Set down without change every line from the line that contains "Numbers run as" through the end of the listing, and only those lines. No pictures.

┄┄┄┄┄┄┄┄┄┄┄┄┄┄┄┄┄┄┄┄

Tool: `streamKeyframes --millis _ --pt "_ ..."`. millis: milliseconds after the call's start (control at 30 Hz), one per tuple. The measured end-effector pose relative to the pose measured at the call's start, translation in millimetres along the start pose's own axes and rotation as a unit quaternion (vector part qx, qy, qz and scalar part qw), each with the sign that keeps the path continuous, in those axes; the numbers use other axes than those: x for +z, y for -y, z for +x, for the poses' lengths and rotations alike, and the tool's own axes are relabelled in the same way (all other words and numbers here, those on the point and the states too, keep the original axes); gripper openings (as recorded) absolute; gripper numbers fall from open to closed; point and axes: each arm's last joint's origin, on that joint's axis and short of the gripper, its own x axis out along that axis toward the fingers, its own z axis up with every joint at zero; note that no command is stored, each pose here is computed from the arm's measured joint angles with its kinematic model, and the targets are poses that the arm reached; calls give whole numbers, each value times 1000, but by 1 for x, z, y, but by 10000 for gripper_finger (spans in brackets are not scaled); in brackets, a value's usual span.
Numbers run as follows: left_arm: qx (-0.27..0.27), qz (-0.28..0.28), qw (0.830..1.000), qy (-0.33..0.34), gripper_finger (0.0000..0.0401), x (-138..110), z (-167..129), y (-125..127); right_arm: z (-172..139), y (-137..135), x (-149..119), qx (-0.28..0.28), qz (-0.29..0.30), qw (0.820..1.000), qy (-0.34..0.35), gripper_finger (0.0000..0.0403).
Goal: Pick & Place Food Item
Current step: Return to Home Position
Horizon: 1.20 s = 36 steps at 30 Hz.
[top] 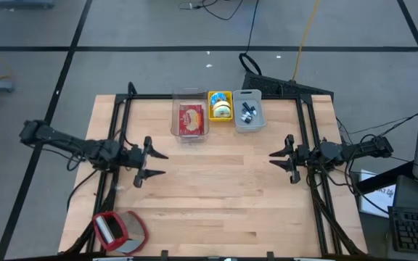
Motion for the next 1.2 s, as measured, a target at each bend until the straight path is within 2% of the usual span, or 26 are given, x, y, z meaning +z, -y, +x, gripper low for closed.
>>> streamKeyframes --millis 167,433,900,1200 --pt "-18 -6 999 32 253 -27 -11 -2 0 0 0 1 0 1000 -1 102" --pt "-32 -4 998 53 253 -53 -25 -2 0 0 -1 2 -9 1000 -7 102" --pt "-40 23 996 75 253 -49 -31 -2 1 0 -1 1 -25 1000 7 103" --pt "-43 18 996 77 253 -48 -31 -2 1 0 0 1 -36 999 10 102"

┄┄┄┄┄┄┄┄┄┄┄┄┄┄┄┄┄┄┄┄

> _Task output_
Numbers run as follows: left_arm: qx (-0.27..0.27), qz (-0.28..0.28), qw (0.830..1.000), qy (-0.33..0.34), gripper_finger (0.0000..0.0401), x (-138..110), z (-167..129), y (-125..127); right_arm: z (-172..139), y (-137..135), x (-149..119), qx (-0.28..0.28), qz (-0.29..0.30), qw (0.820..1.000), qy (-0.34..0.35), gripper_finger (0.0000..0.0403).
Goal: Pick & Place Food Item
Current step: Return to Home Position
Horizon: 1.20 s = 36 steps at 30 Hz.
[top] 
Motion for the next 1.2 s, as measured, a target at each bend until the straight path is within 2% of the usual span, or 26 are given, x, y, z meaning +z, -y, +x, gripper low for closed.
>>> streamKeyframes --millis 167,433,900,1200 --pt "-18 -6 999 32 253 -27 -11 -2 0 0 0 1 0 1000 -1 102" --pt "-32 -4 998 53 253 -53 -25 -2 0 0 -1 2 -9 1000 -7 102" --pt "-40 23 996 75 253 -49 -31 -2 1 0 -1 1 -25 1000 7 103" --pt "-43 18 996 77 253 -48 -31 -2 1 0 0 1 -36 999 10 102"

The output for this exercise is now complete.